Returning to the coolant system’s chamber, he traced the errant pipe until it plunged into the floor near a stairwell. By comparing the pattern of ventilation ducts and power conduits with the Sanctum’s floor plan, etched in his memory, Abelard identified the rooms below. Offices mostly, a scriptorium, a meeting hall. He knew the Sanctum better than his own body, but he did not know where this pipe led.

He paused to light another cigarette from the embers of his last. Breathing in, he closed his eyes.

Three steps to his left, beside the red ribbon of the fake coolant pipe, a red square burned in outline on the floor, a few feet on each side. At one edge of the square, the strange dull light illuminated a depression in the rock, invisible when Abelard examined the same space with his lantern.

A handle, concealed.

He placed his fingers into the depression and felt them wrap around a metal D-ring. When he pulled, the entire square of rock shifted up on an invisible hinge. Abelard expected the stone to be heavy, but it rose easily in his grip.

Below the hidden door, a tunnel dropped into darkness that Abelard’s new second sight could not pierce. A ladder was riveted to the tunnel’s round wall.
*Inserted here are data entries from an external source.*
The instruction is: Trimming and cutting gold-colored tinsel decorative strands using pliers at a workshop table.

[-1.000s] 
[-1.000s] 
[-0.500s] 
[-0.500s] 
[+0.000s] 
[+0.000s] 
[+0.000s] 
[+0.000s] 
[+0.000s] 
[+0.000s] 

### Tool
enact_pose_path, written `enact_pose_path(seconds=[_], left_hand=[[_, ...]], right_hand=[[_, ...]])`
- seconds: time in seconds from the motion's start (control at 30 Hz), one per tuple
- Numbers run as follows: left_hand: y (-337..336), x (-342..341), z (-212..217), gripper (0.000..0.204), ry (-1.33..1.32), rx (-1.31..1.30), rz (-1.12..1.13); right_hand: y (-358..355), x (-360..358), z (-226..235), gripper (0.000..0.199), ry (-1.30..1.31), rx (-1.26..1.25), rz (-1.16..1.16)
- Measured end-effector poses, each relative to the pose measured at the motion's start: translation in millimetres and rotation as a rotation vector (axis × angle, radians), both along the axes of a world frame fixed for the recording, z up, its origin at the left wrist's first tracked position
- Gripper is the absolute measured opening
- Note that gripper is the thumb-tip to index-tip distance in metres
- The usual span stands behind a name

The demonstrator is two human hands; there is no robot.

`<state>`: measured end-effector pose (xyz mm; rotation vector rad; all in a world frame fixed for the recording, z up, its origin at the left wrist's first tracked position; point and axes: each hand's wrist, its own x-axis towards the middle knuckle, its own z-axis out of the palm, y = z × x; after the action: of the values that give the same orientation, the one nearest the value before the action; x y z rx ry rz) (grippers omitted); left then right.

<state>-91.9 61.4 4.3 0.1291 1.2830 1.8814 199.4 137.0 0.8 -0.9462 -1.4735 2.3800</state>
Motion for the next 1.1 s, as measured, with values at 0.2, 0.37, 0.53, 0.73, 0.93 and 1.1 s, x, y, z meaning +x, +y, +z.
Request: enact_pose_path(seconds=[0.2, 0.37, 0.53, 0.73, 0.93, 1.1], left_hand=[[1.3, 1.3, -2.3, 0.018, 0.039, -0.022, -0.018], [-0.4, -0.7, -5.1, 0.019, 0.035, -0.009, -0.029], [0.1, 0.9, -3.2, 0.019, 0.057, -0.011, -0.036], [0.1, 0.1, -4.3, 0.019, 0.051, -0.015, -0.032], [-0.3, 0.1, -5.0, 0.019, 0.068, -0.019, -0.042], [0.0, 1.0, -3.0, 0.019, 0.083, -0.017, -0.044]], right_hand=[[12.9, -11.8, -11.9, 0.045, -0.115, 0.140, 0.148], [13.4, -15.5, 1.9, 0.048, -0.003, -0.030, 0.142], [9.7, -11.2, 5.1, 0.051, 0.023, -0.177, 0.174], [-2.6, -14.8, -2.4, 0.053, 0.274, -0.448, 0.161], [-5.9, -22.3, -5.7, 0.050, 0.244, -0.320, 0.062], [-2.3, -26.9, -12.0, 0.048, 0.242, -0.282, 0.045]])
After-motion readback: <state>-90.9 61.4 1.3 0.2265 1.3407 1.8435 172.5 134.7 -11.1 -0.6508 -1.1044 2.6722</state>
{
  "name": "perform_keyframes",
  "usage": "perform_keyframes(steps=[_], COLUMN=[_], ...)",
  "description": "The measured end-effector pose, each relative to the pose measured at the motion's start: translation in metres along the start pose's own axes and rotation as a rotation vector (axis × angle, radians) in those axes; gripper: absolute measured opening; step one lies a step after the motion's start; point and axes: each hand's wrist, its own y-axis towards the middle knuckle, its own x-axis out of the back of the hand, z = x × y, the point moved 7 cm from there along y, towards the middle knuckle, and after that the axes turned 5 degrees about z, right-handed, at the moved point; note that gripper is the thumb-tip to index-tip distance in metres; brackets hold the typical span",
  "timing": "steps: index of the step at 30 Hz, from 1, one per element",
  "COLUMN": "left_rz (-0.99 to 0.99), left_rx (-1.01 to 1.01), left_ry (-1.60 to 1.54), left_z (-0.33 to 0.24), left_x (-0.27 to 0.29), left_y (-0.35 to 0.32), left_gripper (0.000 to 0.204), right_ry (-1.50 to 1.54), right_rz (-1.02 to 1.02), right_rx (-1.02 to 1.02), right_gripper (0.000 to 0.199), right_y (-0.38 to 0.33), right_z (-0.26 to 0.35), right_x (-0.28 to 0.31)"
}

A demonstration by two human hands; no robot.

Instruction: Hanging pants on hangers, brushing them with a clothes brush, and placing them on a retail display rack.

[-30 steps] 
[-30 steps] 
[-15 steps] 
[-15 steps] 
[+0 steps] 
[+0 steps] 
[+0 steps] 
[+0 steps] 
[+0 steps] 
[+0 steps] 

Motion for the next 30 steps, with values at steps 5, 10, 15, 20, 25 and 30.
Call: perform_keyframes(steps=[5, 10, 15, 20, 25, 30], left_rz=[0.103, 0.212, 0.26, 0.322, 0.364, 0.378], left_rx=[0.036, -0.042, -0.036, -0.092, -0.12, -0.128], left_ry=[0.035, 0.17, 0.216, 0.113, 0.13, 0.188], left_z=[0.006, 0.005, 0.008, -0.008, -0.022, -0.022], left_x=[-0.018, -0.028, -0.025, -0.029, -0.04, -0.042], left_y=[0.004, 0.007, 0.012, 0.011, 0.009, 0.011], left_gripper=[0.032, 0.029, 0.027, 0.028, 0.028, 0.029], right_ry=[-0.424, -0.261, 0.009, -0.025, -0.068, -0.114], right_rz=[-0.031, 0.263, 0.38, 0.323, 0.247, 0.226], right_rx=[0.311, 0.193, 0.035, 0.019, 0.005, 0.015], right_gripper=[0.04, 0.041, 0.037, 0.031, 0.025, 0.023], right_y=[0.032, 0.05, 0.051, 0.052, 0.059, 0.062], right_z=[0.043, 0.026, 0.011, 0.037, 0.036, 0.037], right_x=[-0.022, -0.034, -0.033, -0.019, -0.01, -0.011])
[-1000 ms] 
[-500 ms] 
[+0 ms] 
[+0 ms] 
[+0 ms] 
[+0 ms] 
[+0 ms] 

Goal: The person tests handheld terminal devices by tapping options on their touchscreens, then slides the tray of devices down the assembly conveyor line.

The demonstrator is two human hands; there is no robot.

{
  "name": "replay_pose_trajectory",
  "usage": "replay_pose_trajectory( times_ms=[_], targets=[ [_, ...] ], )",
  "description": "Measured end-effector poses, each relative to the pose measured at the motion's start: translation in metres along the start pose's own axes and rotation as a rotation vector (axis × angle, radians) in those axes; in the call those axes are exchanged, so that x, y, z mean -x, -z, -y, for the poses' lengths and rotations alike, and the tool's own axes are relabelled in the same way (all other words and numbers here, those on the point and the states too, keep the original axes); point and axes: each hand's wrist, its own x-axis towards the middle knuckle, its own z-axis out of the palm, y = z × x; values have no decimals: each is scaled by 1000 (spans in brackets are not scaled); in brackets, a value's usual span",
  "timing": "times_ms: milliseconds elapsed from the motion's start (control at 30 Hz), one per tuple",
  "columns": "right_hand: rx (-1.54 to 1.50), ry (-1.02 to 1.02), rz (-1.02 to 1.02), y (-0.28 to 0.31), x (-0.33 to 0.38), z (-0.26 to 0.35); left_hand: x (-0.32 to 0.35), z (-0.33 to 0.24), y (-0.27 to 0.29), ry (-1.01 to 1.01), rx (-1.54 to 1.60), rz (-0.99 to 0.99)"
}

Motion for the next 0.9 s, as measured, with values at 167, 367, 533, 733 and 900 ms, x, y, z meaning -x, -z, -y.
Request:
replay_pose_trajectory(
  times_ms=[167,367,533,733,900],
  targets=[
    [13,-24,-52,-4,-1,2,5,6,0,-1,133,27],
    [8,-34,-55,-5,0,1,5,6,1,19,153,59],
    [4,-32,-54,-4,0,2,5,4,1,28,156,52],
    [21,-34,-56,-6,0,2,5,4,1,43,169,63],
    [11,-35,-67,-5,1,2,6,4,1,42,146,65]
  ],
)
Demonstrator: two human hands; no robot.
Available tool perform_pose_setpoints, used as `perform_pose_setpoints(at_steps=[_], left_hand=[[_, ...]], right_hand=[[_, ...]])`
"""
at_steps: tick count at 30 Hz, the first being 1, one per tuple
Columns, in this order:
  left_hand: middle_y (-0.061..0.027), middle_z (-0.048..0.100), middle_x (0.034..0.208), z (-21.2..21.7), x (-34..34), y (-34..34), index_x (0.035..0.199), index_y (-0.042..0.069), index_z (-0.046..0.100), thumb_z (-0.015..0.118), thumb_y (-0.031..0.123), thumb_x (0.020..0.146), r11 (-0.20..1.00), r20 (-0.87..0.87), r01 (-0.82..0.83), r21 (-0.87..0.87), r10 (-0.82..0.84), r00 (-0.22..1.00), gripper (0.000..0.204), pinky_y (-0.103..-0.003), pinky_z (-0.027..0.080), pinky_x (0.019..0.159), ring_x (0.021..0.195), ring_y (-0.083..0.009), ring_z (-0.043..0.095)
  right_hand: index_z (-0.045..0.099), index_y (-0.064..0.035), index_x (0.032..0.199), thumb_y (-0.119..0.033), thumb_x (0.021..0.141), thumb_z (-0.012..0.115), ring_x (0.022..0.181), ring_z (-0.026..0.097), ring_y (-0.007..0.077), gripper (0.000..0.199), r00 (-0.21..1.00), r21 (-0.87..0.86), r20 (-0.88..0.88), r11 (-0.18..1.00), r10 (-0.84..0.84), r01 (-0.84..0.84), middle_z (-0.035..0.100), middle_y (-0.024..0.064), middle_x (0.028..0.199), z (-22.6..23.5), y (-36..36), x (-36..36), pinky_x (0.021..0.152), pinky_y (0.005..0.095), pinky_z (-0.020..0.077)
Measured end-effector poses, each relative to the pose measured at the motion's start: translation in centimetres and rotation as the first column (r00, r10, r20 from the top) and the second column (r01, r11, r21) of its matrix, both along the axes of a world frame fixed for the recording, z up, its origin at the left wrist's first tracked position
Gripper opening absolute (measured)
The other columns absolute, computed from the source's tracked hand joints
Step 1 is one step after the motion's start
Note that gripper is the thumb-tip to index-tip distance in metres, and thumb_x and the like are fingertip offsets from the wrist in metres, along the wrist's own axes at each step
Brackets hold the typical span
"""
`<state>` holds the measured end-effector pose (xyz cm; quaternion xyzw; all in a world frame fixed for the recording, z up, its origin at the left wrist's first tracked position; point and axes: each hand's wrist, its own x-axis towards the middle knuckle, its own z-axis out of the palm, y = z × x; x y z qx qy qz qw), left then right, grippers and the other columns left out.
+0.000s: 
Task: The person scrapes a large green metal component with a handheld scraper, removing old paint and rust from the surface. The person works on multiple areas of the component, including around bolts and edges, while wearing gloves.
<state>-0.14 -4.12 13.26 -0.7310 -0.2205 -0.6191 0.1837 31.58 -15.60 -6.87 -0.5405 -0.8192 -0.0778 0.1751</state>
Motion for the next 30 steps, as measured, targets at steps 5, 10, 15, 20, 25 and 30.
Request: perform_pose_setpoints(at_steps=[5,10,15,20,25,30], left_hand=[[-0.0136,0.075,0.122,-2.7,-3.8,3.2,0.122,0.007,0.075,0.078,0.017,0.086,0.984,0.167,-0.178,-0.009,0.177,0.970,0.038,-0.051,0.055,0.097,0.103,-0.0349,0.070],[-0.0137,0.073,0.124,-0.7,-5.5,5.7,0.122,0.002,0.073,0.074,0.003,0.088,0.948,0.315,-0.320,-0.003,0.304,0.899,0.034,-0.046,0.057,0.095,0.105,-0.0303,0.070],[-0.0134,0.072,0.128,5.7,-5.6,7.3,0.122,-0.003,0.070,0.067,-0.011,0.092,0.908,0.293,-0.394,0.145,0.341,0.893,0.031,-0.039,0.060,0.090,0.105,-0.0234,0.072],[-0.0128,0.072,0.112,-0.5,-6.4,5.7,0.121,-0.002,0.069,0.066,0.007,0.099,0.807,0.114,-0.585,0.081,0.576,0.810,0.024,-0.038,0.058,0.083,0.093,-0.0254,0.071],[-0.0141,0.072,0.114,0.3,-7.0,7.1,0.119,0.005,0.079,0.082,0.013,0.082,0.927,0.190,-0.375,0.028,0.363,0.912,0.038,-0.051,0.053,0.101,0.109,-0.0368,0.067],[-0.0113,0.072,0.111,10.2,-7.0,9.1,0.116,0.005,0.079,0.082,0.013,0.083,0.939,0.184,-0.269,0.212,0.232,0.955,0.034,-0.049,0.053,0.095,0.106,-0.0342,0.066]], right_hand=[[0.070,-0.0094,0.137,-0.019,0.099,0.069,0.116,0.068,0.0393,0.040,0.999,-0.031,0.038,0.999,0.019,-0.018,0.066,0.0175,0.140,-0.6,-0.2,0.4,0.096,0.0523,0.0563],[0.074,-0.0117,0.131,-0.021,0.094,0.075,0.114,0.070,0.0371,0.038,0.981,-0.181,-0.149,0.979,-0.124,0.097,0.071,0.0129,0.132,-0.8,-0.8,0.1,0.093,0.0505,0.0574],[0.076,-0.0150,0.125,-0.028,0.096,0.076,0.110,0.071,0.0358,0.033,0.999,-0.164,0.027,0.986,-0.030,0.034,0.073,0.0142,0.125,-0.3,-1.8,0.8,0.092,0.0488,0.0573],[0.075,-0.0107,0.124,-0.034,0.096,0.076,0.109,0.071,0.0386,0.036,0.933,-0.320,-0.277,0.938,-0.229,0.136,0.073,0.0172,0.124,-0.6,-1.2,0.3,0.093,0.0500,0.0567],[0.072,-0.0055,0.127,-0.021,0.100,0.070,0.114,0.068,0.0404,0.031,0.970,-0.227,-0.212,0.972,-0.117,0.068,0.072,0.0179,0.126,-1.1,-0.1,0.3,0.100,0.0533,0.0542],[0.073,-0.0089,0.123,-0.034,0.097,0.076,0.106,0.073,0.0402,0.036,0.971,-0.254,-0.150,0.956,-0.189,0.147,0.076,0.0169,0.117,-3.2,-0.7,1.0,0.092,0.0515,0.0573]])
He glanced about, thinking that he should go for help. But access to the boiler room was limited to priests and monks and the occasional, heavily supervised consultant. Building such a complex project as this, with secret doors and tunnels and pipes, required time and power, or numbers, or both. An outsider could not have accomplished it without help from within the Church.

He thought back to Sister Miriel’s calm assurance, to her bafflement at the coolant problem. Sincere? Or secure, knowing he could not find what she and her comrades had hidden?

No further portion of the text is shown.